WORK INSTRUCTIONS: Word for word, write out all of the data below.

(Source data)
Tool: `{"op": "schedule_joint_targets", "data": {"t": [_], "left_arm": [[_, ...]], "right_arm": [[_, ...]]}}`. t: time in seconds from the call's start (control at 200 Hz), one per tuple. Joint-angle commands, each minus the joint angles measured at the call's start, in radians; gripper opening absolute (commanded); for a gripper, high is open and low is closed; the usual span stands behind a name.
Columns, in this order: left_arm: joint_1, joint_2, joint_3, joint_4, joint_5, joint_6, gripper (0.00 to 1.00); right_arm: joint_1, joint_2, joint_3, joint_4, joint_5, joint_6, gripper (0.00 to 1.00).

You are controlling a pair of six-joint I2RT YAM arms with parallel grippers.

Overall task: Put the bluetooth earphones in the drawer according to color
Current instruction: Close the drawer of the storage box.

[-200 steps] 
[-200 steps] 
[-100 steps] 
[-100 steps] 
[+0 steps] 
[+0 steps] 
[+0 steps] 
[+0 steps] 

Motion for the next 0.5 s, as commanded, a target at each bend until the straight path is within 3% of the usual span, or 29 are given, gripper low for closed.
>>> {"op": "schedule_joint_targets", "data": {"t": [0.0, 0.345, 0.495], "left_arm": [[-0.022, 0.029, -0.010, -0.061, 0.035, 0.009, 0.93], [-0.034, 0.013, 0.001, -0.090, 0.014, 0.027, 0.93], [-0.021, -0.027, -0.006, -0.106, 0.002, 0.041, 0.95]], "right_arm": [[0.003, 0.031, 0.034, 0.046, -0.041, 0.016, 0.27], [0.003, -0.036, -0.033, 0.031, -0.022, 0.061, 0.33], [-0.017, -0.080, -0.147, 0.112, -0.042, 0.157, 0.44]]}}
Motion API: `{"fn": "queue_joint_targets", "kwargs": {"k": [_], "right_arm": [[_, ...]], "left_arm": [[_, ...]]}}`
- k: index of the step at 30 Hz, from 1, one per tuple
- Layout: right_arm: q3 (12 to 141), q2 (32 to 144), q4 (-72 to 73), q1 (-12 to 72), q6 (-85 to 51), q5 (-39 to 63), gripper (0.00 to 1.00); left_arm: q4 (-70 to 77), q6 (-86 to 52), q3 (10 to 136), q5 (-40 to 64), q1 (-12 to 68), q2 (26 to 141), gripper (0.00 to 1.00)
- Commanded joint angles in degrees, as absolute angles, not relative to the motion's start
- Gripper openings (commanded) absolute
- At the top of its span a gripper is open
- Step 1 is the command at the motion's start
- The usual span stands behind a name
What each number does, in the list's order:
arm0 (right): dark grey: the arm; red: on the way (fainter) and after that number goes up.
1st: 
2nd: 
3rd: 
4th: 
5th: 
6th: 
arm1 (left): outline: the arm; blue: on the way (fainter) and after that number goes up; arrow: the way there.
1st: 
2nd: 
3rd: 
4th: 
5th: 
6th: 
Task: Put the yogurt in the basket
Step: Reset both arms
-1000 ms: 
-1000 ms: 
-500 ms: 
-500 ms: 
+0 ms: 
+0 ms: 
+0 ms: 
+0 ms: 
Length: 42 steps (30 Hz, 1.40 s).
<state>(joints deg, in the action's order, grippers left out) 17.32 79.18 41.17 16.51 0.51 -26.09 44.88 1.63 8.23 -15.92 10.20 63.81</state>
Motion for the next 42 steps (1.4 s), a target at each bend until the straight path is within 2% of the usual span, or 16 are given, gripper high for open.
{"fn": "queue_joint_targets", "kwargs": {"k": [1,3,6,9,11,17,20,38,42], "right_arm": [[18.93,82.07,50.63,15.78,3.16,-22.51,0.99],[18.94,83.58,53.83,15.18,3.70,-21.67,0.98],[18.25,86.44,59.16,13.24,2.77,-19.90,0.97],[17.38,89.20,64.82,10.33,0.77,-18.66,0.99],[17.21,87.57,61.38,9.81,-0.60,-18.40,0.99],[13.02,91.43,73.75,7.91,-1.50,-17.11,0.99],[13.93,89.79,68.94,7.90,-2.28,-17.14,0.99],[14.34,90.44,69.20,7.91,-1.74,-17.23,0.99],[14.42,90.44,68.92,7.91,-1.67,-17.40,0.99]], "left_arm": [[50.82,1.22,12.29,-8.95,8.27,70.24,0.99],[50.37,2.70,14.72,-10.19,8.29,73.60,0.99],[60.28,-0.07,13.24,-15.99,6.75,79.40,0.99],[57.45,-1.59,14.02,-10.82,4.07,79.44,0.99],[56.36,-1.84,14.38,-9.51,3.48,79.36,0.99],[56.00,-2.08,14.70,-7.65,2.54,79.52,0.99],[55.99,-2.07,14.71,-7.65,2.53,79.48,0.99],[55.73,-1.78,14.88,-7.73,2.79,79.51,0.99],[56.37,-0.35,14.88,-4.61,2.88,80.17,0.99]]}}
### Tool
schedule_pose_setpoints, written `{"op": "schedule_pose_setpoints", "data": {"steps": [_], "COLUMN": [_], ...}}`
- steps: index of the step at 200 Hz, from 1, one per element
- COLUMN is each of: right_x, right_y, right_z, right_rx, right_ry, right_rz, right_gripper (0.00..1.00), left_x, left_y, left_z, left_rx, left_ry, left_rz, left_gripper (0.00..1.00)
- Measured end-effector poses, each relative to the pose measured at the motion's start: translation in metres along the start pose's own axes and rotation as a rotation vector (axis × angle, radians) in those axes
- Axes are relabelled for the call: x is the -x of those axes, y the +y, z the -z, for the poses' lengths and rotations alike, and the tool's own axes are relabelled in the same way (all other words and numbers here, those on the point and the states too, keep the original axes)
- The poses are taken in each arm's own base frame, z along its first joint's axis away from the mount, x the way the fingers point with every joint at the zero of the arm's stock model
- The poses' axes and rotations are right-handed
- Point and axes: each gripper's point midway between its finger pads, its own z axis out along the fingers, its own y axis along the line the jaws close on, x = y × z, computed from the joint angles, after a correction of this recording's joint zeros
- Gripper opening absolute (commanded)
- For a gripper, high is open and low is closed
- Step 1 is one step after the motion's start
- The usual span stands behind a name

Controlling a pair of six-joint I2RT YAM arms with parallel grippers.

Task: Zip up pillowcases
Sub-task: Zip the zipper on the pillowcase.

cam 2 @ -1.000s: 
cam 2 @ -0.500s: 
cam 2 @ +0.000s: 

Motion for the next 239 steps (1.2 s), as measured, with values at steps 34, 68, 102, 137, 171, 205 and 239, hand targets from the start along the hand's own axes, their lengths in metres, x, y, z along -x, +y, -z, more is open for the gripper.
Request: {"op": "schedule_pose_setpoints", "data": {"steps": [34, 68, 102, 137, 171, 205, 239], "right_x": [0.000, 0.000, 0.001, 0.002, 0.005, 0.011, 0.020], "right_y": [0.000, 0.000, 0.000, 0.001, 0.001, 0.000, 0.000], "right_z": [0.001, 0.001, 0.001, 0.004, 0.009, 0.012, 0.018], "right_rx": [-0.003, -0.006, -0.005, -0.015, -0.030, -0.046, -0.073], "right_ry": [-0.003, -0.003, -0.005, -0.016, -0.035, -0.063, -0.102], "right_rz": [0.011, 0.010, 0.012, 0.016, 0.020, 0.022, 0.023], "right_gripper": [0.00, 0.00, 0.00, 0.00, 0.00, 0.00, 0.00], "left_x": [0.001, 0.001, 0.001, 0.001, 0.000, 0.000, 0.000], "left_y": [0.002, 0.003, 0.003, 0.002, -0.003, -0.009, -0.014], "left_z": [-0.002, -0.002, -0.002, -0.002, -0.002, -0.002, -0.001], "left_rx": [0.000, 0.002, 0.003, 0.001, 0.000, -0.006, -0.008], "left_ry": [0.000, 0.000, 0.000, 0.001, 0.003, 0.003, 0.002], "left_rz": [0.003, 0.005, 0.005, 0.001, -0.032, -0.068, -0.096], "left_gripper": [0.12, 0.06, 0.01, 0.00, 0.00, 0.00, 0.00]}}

RESPONSE AREA:
Tool: `{"op": "schedule_joint_targets", "data": {"t": [_], "left_arm": [[_, ...]], "right_arm": [[_, ...]]}}`. t: time in seconds from the call's start (control at 200 Hz), one per tuple. Joint-angle commands, each minus the joint angles measured at the call's start, in radians; gripper opening absolute (commanded); for a gripper, high is open and low is closed; the usual span stands behind a name.
Columns, in this order: left_arm: joint_1, joint_2, joint_3, joint_4, joint_5, joint_6, gripper (0.00 to 1.00); right_arm: joint_1, joint_2, joint_3, joint_4, joint_5, joint_6, gripper (0.00 to 1.00).

You are controlling a pair of six-joint I2RT YAM arms with parallel grippers.

Overall task: Put the bluetooth earphones in the drawer according to color
Current instruction: Close the drawer of the storage box.

[-200 steps] 
[-200 steps] 
[-100 steps] 
[-100 steps] 
[+0 steps] 
[+0 steps] 
[+0 steps] 
[+0 steps] 

Motion for the next 0.5 s, as commanded, a target at each bend until the straight path is within 3% of the usual span, or 29 are given, gripper low for closed.
>>> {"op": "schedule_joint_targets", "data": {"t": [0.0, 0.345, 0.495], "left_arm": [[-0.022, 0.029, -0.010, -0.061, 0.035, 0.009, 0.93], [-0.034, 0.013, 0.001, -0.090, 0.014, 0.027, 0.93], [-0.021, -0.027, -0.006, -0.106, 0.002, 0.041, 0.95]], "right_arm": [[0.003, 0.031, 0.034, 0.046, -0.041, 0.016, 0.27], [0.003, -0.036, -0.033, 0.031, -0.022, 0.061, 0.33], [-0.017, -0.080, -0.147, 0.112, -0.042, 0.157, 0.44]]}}
Motion API: `{"fn": "queue_joint_targets", "kwargs": {"k": [_], "right_arm": [[_, ...]], "left_arm": [[_, ...]]}}`
- k: index of the step at 30 Hz, from 1, one per tuple
- Layout: right_arm: q3 (12 to 141), q2 (32 to 144), q4 (-72 to 73), q1 (-12 to 72), q6 (-85 to 51), q5 (-39 to 63), gripper (0.00 to 1.00); left_arm: q4 (-70 to 77), q6 (-86 to 52), q3 (10 to 136), q5 (-40 to 64), q1 (-12 to 68), q2 (26 to 141), gripper (0.00 to 1.00)
- Commanded joint angles in degrees, as absolute angles, not relative to the motion's start
- Gripper openings (commanded) absolute
- At the top of its span a gripper is open
- Step 1 is the command at the motion's start
- The usual span stands behind a name
What each number does, in the list's order:
arm0 (right): dark grey: the arm; red: on the way (fainter) and after that number goes up.
1st: 
2nd: 
3rd: 
4th: 
5th: 
6th: 
arm1 (left): outline: the arm; blue: on the way (fainter) and after that number goes up; arrow: the way there.
1st: 
2nd: 
3rd: 
4th: 
5th: 
6th: 
Task: Put the yogurt in the basket
Step: Reset both arms
-1000 ms: 
-1000 ms: 
-500 ms: 
-500 ms: 
+0 ms: 
+0 ms: 
+0 ms: 
+0 ms: 
Length: 42 steps (30 Hz, 1.40 s).
<state>(joints deg, in the action's order, grippers left out) 17.32 79.18 41.17 16.51 0.51 -26.09 44.88 1.63 8.23 -15.92 10.20 63.81</state>
Motion for the next 42 steps (1.4 s), a target at each bend until the straight path is within 2% of the usual span, or 16 are given, gripper high for open.
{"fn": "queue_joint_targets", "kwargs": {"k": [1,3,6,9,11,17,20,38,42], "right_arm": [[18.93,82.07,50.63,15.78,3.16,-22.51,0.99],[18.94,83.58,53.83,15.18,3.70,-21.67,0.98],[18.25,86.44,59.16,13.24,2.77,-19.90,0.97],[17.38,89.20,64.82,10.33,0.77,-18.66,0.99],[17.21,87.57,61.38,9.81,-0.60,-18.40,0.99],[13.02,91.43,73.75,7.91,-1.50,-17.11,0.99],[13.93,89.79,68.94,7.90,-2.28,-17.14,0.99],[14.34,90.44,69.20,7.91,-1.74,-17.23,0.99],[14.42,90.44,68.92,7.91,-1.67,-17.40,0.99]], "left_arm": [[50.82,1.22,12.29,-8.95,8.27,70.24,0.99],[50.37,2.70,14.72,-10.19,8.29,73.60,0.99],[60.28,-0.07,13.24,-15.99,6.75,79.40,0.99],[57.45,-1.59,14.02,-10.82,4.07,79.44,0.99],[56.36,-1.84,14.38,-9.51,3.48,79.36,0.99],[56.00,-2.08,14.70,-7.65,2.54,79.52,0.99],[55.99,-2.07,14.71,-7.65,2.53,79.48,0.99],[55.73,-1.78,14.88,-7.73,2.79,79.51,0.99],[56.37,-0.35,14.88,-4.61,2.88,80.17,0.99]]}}
### Tool
schedule_pose_setpoints, written `{"op": "schedule_pose_setpoints", "data": {"steps": [_], "COLUMN": [_], ...}}`
- steps: index of the step at 200 Hz, from 1, one per element
- COLUMN is each of: right_x, right_y, right_z, right_rx, right_ry, right_rz, right_gripper (0.00..1.00), left_x, left_y, left_z, left_rx, left_ry, left_rz, left_gripper (0.00..1.00)
- Measured end-effector poses, each relative to the pose measured at the motion's start: translation in metres along the start pose's own axes and rotation as a rotation vector (axis × angle, radians) in those axes
- Axes are relabelled for the call: x is the -x of those axes, y the +y, z the -z, for the poses' lengths and rotations alike, and the tool's own axes are relabelled in the same way (all other words and numbers here, those on the point and the states too, keep the original axes)
- The poses are taken in each arm's own base frame, z along its first joint's axis away from the mount, x the way the fingers point with every joint at the zero of the arm's stock model
- The poses' axes and rotations are right-handed
- Point and axes: each gripper's point midway between its finger pads, its own z axis out along the fingers, its own y axis along the line the jaws close on, x = y × z, computed from the joint angles, after a correction of this recording's joint zeros
- Gripper opening absolute (commanded)
- For a gripper, high is open and low is closed
- Step 1 is one step after the motion's start
- The usual span stands behind a name

Controlling a pair of six-joint I2RT YAM arms with parallel grippers.

Task: Zip up pillowcases
Sub-task: Zip the zipper on the pillowcase.

cam 2 @ -1.000s: 
cam 2 @ -0.500s: 
cam 2 @ +0.000s: 

Motion for the next 239 steps (1.2 s), as measured, with values at steps 34, 68, 102, 137, 171, 205 and 239, hand targets from the start along the hand's own axes, their lengths in metres, x, y, z along -x, +y, -z, more is open for the gripper.
Request: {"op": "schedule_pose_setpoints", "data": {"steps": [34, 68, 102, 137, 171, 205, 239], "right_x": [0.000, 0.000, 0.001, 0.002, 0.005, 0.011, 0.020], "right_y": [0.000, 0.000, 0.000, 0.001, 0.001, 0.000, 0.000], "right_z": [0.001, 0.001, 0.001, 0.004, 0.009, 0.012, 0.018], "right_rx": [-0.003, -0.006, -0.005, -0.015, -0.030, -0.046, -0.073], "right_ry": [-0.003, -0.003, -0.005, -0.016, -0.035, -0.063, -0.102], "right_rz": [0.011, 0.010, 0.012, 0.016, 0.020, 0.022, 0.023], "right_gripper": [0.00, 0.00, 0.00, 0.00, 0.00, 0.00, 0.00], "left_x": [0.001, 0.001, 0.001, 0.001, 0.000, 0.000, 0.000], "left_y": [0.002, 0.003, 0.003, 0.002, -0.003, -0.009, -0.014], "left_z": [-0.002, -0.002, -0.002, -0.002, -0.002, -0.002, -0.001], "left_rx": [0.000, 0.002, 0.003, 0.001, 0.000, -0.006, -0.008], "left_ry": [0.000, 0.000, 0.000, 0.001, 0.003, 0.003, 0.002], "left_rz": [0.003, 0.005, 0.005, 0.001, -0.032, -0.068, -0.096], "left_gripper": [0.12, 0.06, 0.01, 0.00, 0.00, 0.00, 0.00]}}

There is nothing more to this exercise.